Hacker News new | ask | show | jobs
by lifeisstillgood 4323 days ago
Computer vision is one of those odd areas that I cannot see a nice gentle slope to adoption, but instead is a step change. For example NLP gives us all sorts of add ons to our current interaction with computers (hey let's do sentiment analysis of customer reviews / emails / etc)

But there is no obvious slope for computer vision - we need an infrastructure of cameras and bandwidth before it becomes ubiquitous

So I struggle to see the profitable intermediate businesses between here and there - and that troubles me.

3 comments

There are many intermediate applications. From my own computer vision classes at university I remember examples of jobs when a guy is sitting and looking at a factory line or a machine for 8 hours a day in order to press a button if something goes wrong. This is a kind of work that bores humans out of their minds (thus making them extremely fallible), and that can be done much better with a few cameras and a computer running not-very-supercomplicated computer vision algorithms.
I don't think that's entirely true.

There are many tasks where the current levels of accuracy are sufficient (eg, registration plate recognition), and as recognition slowly improves more and more tasks become possible.

Pete Warden has written extensively on this topic[1]. His "hipster detection" algorithm is quite inaccurate by any conventional measurement, but is accurate enough to be useful.

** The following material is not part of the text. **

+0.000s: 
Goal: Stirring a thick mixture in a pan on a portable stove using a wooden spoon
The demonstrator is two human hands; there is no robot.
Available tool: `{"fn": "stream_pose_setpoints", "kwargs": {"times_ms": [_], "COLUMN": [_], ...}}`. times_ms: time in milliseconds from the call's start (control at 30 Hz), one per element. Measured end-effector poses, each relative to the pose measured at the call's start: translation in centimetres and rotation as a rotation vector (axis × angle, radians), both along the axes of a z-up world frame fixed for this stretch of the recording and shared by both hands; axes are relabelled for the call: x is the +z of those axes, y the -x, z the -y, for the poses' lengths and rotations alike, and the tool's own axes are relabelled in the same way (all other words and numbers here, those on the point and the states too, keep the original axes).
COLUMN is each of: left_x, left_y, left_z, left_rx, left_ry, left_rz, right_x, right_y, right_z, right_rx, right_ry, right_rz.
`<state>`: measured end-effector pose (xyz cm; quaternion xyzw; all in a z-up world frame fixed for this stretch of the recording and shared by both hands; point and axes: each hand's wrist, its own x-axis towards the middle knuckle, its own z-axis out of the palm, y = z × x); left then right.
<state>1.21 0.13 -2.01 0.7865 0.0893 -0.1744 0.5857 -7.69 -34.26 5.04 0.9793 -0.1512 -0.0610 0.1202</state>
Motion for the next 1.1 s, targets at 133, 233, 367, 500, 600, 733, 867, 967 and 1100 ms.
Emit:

[1] http://petewarden.com/2014/07/31/how-to-get-computer-vision-...

Every smartphone has a camera... and if self-driving cars become a reality there will be a lot of cameras on the road as well.

Who needs bandwidth when you can push your models to the local device with a small update? They can just send back batched statistics when a high bandwidth network is available. After all, cars need gas or a charge sometime.

It is just a binary patch to change some weights or an architecture layout, which is not so different from updating any other application.

Most businesses are covered with cameras as well as hiring people who's only job is to watch those cameras for anomalous activity - I think there are more opportunities than you realize. Farming is another indistry where this technology could be useful.